She really couldn’t imagine what he would want in the shop. He looked discarded himself, like something someone had carelessly tossed aside and forgotten long ago. Unloved, and gathering dust. Through eyes gauzed with age he looked at her, punctuating her comments with an occasional guttural grunt. He raised a faltering hand, inches above the counter, only to let it fall and quiver helplessly. She struggled to keep the conversation going, but yielded, inevitably, to her own faltering spaces of silence.

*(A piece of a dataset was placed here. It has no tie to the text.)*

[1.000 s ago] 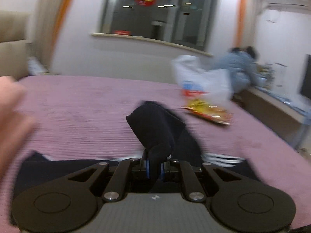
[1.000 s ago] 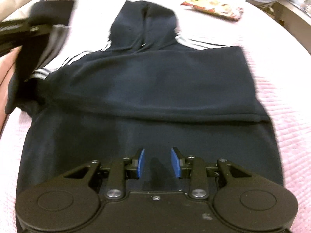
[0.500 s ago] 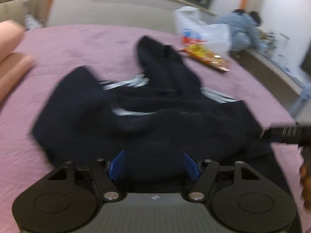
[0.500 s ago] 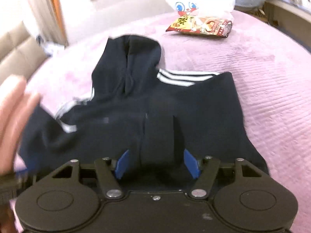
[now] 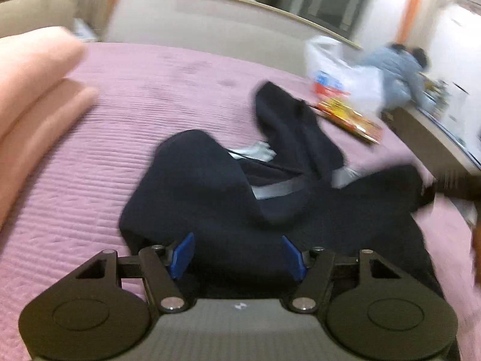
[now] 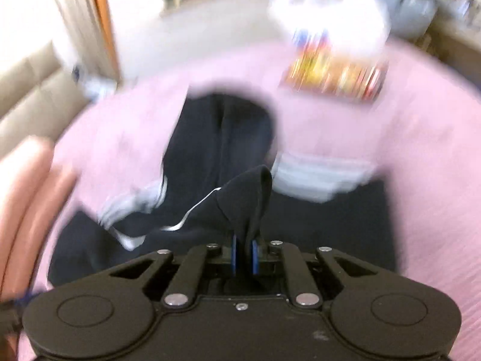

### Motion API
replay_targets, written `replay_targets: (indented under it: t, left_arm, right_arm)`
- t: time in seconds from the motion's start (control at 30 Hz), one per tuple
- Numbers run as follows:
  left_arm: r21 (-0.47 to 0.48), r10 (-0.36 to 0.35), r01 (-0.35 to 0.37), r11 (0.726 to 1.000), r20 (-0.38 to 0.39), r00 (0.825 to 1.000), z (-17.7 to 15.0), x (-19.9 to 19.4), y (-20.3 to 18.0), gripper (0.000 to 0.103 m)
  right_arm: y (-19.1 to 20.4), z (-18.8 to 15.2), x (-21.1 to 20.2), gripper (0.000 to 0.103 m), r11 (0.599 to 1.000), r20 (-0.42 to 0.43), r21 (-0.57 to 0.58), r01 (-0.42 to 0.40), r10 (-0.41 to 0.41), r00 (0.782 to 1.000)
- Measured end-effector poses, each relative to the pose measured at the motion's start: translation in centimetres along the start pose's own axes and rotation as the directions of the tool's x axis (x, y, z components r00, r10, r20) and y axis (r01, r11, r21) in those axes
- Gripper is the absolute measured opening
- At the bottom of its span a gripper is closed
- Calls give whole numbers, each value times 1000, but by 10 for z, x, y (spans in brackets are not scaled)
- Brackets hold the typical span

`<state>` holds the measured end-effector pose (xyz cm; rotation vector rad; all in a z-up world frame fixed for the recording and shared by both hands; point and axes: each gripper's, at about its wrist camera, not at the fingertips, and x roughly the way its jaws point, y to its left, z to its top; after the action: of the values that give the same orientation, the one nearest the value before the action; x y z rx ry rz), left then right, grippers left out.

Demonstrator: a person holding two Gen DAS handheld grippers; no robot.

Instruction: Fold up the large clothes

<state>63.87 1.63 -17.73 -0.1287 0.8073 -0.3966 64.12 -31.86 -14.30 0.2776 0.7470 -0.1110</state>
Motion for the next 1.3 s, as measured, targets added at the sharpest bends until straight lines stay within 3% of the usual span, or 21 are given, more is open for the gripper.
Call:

Reaching for a nearby form, she began jotting down an imaginary order. The old man stood before her, awkwardly confused in the cloudy uncertainty of his next action.
Why doesn’t he leave, she wondered, visibly relieved when at last he turned away.
Putting the form aside, she watched his frail advance toward the door. His steps were measured, filled with the fearful anticipation of the pain that a fall would bring. His gait was lopsided, probably from the uneven wear she noticed on the heels of his scuffed, black shoes. He wobbled, shuffling slowly to the door, hesitating, trying to force his confused thoughts into coherent action. At last, his gnarled fingers reached for the door knob.
With painful slowness, his fingers grasped the brass handle, and the door edged forward. He opened it, stopped, and half-turned toward her. Instantly, his stooped form was silhouetted in the afternoon sunlight, deepest black against brilliant white. The door closed, and he was gone.
What a relic, she thought, stepping to the window to look down the walk.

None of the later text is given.